Ночь, я крадусь коридором. С наступлением темноты шастать в хоромах нельзя – добрые люди спят, но мне приспичило. День выдался жаркий, опился воды. Поймают гридни – накостыляют по шее, могут и мечом приложить. Пусть сначала поймают! Лопухи они, гридни зеленые, Некраса поймать – не за девками подглядывать! Я зверя в лесу скрадывал, а у того слух не чета людскому. Босиком, на цыпочках пробираюсь к нужному чулану, справляю свои дела и возвращаюсь в ложницу. Как и ожидал, гридни не услышали.
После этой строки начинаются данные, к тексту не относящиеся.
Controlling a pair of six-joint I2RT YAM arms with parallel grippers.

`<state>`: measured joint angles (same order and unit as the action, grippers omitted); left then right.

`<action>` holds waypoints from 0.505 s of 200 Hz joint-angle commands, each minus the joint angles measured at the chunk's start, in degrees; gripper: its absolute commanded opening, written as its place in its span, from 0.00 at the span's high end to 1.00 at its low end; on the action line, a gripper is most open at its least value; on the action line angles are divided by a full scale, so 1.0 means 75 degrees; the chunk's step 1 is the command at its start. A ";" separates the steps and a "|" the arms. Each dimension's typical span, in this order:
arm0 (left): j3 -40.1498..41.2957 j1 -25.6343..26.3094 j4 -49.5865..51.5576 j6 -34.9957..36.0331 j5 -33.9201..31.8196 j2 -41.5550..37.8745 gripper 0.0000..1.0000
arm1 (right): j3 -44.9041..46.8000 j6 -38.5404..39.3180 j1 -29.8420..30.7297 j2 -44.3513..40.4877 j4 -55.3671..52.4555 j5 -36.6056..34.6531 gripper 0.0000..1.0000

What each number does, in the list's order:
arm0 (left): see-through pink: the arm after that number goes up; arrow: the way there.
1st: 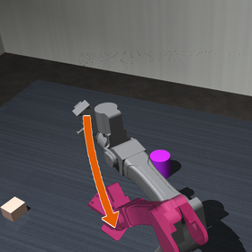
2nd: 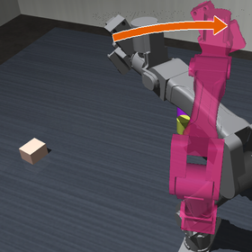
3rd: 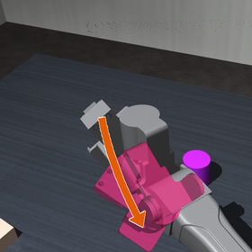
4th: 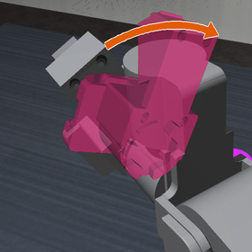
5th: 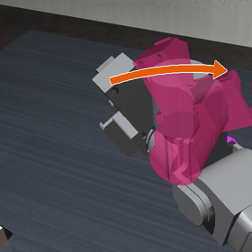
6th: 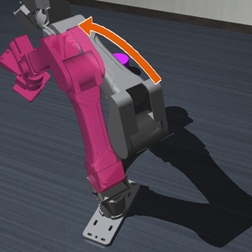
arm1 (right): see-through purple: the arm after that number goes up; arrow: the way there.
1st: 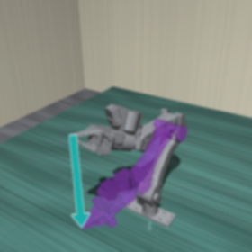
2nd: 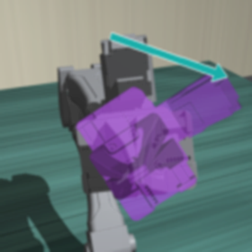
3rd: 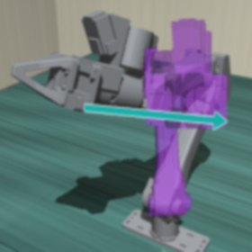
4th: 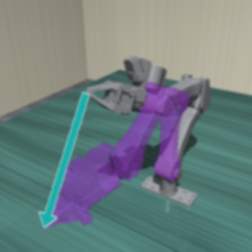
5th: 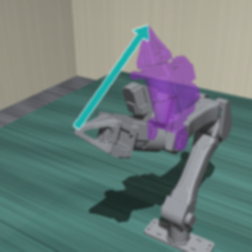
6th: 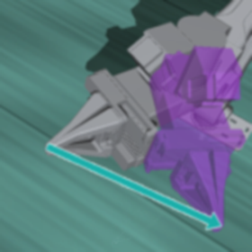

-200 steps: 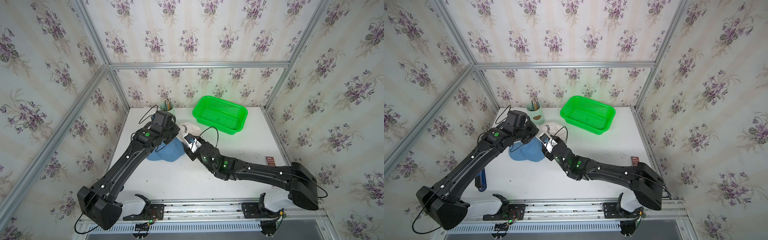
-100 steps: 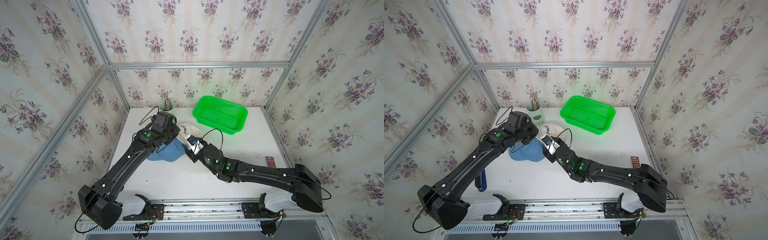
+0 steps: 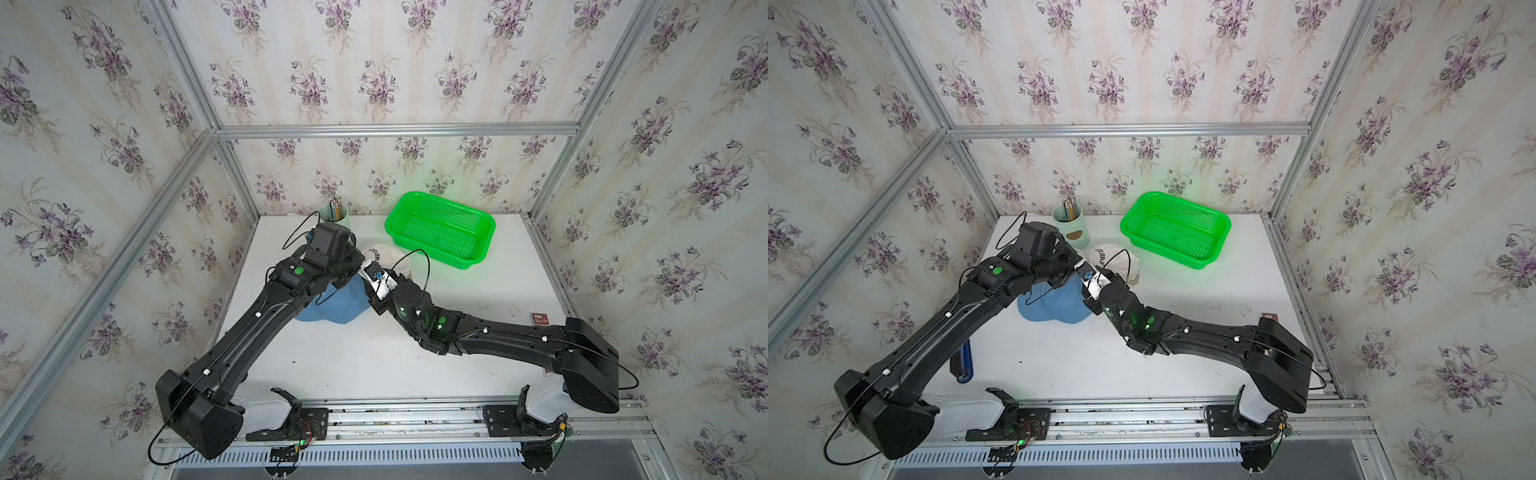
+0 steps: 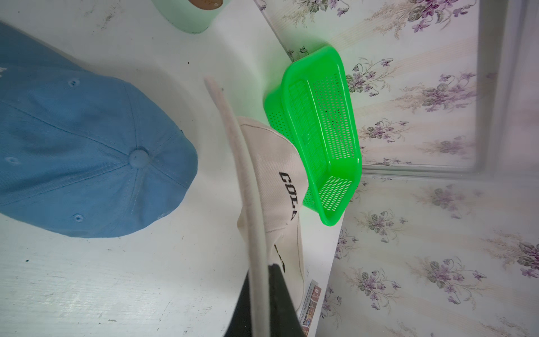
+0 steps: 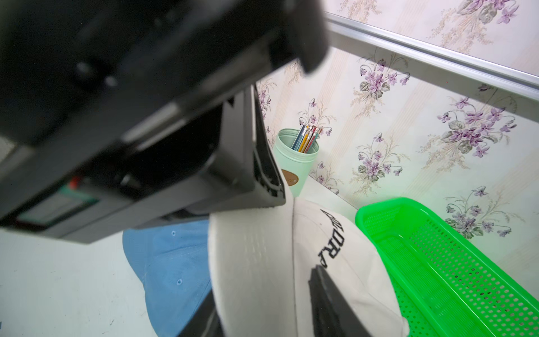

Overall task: Turn the baseball cap inside out
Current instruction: Turn over the baseball cap.

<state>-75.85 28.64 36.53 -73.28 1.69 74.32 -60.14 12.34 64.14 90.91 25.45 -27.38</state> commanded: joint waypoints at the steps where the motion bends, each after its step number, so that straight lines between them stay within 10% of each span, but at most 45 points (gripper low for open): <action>1: 0.0001 0.0025 0.0027 0.0071 0.0275 -0.0098 1.00 | -0.0233 0.0047 -0.0196 0.0197 -0.0144 -0.0263 0.71; 32: -0.0027 0.0031 0.0003 0.0193 0.0377 -0.0126 1.00 | -0.0362 -0.0317 -0.0504 0.0213 -0.0382 0.0068 1.00; 101: -0.0103 0.0018 -0.0770 0.1579 0.0635 -0.0049 0.46 | -0.0193 -0.1799 -0.1184 -0.0361 -0.1365 0.1329 1.00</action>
<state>-75.68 28.60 31.42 -70.02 2.90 74.24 -63.37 7.57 57.87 90.30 19.49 -18.33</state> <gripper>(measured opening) 0.563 0.092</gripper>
Скольжу мимо княжьих покоев. Дверь приоткрыта, внутри свет. Голоса… Слух улавливает мое имя, останавливаюсь. Подслушивать нехорошо, но удержаться не могу. Говорят обо мне.

– …Мнишь, так?

Это князь.

– Суди сам, княже, – отвечает Малыга. – У смердов, коли отца нет, отрока растит стрый [2] или уй [3] . Дядьки только у князей.

– Или бояр.

– Бывает, – соглашается Малыга. – Но коли Некрас – боярский сын, пошто сторожится? Семью вырезали вороги? Князь защитит своего дружинника! Боярин – тля перед князем, даже не заикнется, чтоб выдали. А коли ворог твой князь, да еще не из последних, то лучше б не знал он, где ты хоронишься. Еще поведаю. Он хоть и сторожится, да не умеет – уный еще. Повел его меч выбирать. «Бери! – говорю. – Любой, какой глянется!» Стоит, мнется. Отвечает: мечному бою не учен, меч в руках не держал. А у самого очи горят. «Ага! – думаю. – Лопатой-то как махал! Чуть не засек меня! Я-то волк курский, шкура рубленая, увернулся, а будь на моем месте гридь – тут бы ему и конец. Говорю Некрасу: «А ты спытай!» Переглядел он мечи и выбирает сабельку угрскую. Примерил ее по руке, махнул раз-другой… «Эту!» – говорит. «Ага, – думаю, – вот ты и попался!» Саблей-то с коня секут, смерды пешью ратятся: копье в руках да нож за сапогом. Прицепил он сабельку к поясу, пошли в конюшню. «Бери себе, – говорю, – скакуна!» И что думаешь? Лучшего выбрал, на таком и мне не сором сидеть. «Седлай!» Всю сбрую переглядел, каждый ремень ощупал! Узду худую сразу отбросил. «Морду коню натрет! – говорит. – Дайте другую!» Принесли. Оседлал – да так ловко! Подпругу затянул, стремена подогнал, сразу видно, что дело знакомое. После чего скок – и в седле! Сидит, как вбитый. Смерды, княже, седел не знают, ежели скачут верхами, то охлюпкой [4] . Проехались с ним, скачет ловко. Как вернулись, коня расседлал, спину оглядел – не сбилась ли? Опытный… Коней любит, да и жеребец его признал. Он с норовом, а под Некрасом даже не взбрыкнул.